You could always ask Angie for a book recommendation, or for a poem on some specific issue or subject. Weeds?  That Hopkins poem, ‘Inversnaid’ . . . Old age? Try Tennyson’s ‘Ulysses’ or ‘Tithonus’ . . .  Fireworks?   There’s that David Constantine poem, ‘The Vicar’s Firework Show’. . . .  Morning sun? Herrick. When you were going through tough times she always gave a little gift of love, the ‘treat’ (as she called it) of a book or a baked custard, a poem or a picture on a postcard. Her friends and colleagues learned from this.

As she lay dying, I listened with her as Phil read from The Woodlanders by Thomas Hardy, and it was beautiful to see the persistence of self, as she raised a hand to comment on a sentence, a character, or Hardy’s brilliant picturing. Her singular reading focus was a capacity that stayed with her to the end.

Angie was a powerfully sympathetic, interested, encouraging and (above all) loving mother,  grandmother and  partner to Graham; a terrific reader, a wonderful cook and as I can testify, the World’s Best Friend.

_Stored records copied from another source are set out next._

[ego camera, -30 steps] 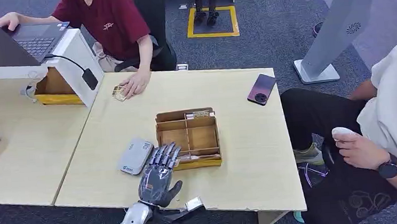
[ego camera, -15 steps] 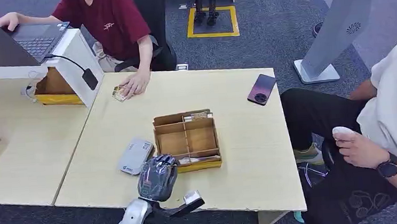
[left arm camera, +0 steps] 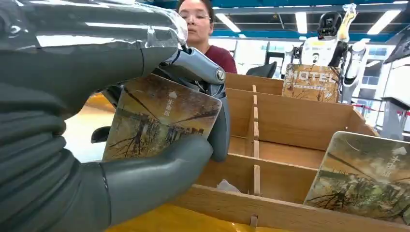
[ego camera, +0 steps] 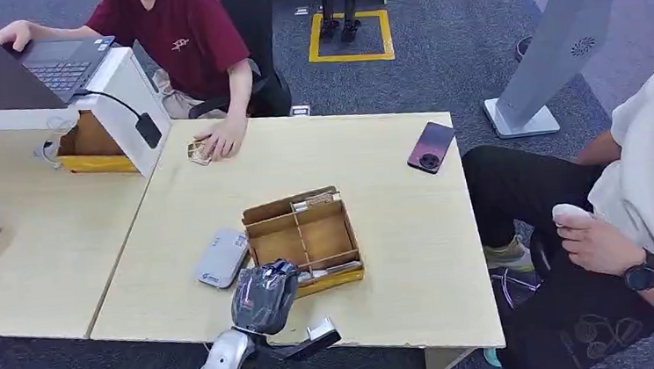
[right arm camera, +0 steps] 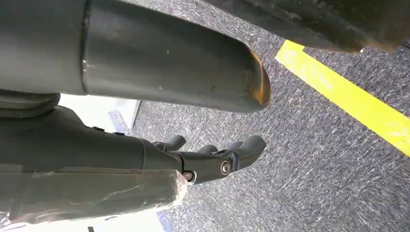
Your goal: Pass the card to the sensor for recognition and then transmit it.
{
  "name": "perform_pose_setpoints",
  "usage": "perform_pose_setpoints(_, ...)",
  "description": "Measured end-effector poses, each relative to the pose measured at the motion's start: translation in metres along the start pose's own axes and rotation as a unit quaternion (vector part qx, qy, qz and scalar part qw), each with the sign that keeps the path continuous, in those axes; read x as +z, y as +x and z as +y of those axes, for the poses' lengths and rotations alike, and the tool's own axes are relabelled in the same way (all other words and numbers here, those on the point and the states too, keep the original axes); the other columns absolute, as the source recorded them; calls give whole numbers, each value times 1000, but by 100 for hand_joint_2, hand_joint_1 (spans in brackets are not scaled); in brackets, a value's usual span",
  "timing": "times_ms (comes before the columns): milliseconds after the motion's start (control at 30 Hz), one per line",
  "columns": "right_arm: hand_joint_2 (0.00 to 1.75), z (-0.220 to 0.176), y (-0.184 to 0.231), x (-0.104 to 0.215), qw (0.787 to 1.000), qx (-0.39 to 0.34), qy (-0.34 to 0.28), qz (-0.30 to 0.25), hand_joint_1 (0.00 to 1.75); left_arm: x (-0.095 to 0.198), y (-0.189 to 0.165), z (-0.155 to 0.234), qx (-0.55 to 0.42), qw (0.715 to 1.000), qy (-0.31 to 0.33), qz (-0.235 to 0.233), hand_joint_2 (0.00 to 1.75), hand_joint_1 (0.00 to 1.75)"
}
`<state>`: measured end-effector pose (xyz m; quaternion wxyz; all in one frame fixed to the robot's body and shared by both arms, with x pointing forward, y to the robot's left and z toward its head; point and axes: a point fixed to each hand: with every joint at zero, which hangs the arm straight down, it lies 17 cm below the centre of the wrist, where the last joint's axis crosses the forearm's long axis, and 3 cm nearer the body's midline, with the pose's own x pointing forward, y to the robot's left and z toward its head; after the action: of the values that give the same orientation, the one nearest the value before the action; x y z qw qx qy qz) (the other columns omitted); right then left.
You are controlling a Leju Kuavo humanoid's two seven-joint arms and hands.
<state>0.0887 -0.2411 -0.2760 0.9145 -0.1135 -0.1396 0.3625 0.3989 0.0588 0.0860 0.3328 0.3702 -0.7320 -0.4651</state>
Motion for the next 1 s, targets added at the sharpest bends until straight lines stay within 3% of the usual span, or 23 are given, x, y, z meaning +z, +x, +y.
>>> perform_pose_setpoints(1000, 0, 0, 1, 0, 1000, 0, -1, -2, 0, 0, 2, 1, 25, 1000, 4, -2, 175, 175)
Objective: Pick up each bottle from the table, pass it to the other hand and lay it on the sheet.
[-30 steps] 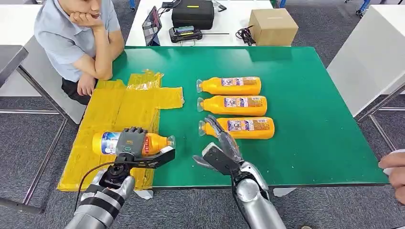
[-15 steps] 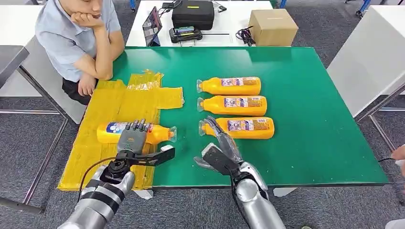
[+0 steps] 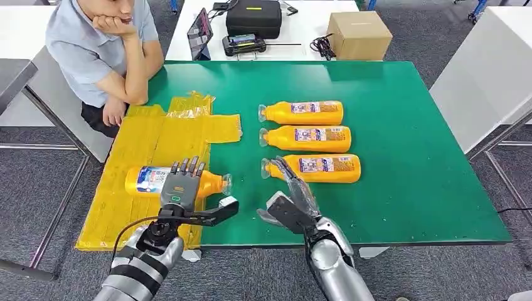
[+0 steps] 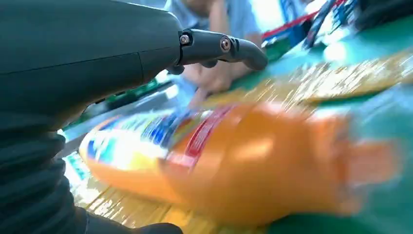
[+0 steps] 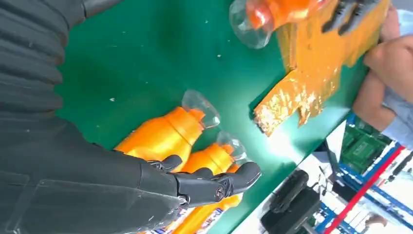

To adapt a sentence from The Woodlanders, she was a good woman  and did good things. She will be mourned and missed by everyone who knew her.  But because of what she put into The Reader, everyone doing The Reader’s work can say with E.E. Cummings:

 

i carry your heart with me (i carry it in

my heart) i am never without it (anywhere

i go you go, my dear; and whatever is done

by only me is your doing, my darling)

The family plan a small private funeral, but there will be a celebration of Angie's life in the autumn, date to be announced.